Lines from the one containing "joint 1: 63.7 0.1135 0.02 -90" through the final line of the records are the only ones to copy, and each must match exactly.

## [Source data]

────────────────

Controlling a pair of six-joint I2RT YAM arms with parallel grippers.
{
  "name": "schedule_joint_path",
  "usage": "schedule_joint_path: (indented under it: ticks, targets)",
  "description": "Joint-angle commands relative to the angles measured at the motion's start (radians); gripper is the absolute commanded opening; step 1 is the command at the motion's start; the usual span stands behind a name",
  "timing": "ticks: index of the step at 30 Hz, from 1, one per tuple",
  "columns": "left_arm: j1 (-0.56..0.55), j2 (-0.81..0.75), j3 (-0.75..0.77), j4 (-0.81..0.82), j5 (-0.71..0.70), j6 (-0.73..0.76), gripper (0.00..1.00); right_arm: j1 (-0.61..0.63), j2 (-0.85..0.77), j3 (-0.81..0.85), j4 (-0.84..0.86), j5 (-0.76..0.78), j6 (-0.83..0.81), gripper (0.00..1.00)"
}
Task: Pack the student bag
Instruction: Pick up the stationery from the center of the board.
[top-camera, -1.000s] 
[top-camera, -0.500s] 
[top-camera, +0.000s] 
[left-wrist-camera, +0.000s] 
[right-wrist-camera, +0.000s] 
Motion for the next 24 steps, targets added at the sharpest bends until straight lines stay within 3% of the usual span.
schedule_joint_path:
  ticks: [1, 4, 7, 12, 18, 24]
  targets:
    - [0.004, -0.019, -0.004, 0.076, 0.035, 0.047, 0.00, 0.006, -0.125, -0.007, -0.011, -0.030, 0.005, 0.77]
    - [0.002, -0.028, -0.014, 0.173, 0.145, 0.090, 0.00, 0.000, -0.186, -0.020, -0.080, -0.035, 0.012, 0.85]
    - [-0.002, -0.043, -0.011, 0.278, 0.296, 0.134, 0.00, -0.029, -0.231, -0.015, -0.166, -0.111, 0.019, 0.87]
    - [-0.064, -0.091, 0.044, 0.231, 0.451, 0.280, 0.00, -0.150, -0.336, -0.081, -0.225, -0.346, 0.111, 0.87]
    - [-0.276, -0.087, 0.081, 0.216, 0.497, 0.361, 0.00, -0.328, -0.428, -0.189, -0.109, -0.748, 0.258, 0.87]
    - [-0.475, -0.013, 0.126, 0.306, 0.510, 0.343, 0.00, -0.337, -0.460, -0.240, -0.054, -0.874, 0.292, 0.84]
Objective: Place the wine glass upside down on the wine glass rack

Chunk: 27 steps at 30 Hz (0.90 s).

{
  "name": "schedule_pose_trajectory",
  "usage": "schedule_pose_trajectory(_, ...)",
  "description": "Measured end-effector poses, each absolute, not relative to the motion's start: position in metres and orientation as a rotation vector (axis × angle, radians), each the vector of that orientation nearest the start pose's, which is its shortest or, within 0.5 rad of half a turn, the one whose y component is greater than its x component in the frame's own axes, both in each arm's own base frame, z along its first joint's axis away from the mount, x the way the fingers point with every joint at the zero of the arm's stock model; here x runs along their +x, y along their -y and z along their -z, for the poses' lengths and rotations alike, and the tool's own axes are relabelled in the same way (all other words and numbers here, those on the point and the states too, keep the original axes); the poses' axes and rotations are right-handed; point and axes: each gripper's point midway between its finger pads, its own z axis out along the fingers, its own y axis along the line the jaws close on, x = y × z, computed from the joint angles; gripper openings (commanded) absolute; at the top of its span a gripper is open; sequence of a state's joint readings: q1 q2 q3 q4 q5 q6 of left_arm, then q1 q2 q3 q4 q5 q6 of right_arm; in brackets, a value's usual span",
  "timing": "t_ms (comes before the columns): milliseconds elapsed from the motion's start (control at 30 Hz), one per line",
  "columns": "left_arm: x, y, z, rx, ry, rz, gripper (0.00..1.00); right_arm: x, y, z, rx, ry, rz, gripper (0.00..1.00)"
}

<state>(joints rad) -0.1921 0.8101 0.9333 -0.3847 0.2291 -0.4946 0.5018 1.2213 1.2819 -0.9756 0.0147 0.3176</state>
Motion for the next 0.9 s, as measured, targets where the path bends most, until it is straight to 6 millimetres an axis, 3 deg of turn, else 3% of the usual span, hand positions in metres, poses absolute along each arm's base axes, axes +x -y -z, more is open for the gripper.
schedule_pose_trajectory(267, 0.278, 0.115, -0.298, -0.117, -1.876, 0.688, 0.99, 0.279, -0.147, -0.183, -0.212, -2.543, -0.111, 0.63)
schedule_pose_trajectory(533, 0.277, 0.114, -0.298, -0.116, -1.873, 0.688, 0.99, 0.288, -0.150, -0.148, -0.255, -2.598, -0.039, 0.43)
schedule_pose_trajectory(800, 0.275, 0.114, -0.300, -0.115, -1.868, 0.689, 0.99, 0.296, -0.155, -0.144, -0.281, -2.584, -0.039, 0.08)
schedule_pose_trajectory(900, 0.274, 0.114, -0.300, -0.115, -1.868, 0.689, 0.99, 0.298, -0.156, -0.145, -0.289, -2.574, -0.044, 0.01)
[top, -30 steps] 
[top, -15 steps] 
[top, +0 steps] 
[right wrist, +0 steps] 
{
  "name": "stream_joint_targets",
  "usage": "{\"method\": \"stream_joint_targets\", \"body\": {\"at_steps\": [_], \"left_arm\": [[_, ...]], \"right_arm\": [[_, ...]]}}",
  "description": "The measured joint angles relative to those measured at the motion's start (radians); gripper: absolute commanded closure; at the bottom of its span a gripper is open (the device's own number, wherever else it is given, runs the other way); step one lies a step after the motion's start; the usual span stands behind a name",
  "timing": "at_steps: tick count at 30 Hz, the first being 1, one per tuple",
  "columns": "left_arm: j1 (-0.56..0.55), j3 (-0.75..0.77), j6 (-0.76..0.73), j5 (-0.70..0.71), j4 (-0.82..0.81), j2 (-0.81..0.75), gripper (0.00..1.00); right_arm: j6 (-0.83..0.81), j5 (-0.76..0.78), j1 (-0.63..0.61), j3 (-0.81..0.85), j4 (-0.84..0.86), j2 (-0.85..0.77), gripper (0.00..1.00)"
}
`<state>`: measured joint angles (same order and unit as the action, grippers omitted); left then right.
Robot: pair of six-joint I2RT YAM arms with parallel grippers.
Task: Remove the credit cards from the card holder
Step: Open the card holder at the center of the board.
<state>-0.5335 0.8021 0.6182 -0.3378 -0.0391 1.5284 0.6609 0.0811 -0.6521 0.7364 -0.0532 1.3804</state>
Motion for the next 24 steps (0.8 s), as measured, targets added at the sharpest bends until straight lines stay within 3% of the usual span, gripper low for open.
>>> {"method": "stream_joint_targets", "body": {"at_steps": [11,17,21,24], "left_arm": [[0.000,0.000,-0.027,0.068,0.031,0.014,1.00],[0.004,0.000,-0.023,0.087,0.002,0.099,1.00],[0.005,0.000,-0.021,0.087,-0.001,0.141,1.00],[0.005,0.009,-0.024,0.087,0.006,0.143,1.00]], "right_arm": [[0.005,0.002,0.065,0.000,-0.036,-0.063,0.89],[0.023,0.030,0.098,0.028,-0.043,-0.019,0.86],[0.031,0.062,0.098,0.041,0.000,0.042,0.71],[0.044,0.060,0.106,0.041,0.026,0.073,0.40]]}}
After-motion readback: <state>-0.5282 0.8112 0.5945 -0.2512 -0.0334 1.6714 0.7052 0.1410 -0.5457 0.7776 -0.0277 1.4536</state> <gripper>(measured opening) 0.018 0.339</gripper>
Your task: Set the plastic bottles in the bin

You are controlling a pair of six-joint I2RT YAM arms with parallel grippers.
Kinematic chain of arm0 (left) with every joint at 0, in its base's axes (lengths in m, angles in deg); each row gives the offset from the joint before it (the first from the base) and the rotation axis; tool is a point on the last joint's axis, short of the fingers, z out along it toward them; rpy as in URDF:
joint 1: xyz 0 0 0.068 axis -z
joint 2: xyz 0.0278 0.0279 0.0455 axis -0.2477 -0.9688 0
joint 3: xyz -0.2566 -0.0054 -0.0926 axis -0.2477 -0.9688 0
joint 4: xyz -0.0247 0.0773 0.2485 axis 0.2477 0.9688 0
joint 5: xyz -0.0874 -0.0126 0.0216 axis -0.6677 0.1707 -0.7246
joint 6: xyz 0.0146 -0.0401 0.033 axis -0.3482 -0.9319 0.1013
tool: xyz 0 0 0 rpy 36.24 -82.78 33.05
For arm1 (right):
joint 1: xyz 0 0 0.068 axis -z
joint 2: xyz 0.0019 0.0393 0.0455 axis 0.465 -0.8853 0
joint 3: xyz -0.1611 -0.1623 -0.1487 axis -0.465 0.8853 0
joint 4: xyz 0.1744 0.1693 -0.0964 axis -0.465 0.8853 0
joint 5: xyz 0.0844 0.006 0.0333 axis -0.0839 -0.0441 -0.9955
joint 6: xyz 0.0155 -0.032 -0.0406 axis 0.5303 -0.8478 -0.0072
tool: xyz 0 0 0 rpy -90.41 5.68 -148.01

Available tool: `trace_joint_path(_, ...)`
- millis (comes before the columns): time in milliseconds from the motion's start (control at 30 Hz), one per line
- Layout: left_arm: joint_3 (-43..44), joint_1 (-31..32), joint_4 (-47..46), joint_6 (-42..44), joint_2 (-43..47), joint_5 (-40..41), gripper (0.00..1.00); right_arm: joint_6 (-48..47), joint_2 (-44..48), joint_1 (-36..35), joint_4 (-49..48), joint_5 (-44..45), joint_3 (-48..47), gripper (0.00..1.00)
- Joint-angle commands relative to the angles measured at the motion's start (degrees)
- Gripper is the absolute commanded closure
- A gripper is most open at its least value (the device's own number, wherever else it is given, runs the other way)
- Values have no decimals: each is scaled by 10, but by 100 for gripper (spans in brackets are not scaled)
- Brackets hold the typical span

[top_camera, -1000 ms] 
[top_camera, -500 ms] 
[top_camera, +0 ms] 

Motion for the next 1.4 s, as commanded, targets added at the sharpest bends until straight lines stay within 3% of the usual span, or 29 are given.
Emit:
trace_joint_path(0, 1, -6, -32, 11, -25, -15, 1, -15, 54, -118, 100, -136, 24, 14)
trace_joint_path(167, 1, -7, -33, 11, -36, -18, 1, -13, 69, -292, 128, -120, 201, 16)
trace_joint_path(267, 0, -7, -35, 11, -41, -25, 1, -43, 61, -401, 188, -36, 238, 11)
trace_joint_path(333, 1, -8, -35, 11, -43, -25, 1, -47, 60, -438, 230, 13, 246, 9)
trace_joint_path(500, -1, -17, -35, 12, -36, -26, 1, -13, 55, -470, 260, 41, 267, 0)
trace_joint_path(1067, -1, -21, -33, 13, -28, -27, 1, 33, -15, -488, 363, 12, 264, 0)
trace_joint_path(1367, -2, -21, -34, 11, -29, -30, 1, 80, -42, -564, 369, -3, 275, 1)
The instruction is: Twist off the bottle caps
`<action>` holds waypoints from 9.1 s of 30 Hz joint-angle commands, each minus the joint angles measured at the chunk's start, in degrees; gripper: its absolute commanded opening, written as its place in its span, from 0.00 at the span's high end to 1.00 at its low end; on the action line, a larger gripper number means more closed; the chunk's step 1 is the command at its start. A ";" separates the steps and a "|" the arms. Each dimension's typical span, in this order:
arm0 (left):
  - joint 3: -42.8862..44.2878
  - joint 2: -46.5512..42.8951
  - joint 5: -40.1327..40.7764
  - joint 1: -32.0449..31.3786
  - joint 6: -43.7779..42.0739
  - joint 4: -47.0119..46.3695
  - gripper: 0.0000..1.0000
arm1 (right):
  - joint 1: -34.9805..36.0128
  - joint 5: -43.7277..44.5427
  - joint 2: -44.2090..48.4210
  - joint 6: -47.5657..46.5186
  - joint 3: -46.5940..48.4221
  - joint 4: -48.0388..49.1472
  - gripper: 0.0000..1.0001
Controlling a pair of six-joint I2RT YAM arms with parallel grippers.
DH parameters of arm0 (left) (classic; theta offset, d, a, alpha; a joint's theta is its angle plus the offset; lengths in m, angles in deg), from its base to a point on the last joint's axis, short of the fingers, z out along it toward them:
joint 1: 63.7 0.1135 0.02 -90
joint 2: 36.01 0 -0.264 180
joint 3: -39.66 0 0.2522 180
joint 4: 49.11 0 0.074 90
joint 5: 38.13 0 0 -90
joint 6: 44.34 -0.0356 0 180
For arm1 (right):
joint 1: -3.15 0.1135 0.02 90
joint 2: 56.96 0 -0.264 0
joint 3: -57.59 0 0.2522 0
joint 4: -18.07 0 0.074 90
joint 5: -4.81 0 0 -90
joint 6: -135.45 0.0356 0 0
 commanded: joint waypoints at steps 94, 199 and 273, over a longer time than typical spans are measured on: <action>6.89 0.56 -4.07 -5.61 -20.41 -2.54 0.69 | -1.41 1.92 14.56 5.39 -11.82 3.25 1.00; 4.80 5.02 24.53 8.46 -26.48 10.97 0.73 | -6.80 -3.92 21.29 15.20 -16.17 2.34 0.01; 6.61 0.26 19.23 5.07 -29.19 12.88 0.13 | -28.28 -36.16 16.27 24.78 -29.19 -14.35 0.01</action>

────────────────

## [Exercise response]
joint 1: 63.7 0.1135 0.02 -90
joint 2: 36.01 0 -0.264 180
joint 3: -39.66 0 0.2522 180
joint 4: 49.11 0 0.074 90
joint 5: 38.13 0 0 -90
joint 6: 44.34 -0.0356 0 180
For arm1 (right):
joint 1: -3.15 0.1135 0.02 90
joint 2: 56.96 0 -0.264 0
joint 3: -57.59 0 0.2522 0
joint 4: -18.07 0 0.074 90
joint 5: -4.81 0 0 -90
joint 6: -135.45 0.0356 0 0
 commanded: joint waypoints at steps 94, 199 and 273, over a longer time than typical spans are measured on: <action>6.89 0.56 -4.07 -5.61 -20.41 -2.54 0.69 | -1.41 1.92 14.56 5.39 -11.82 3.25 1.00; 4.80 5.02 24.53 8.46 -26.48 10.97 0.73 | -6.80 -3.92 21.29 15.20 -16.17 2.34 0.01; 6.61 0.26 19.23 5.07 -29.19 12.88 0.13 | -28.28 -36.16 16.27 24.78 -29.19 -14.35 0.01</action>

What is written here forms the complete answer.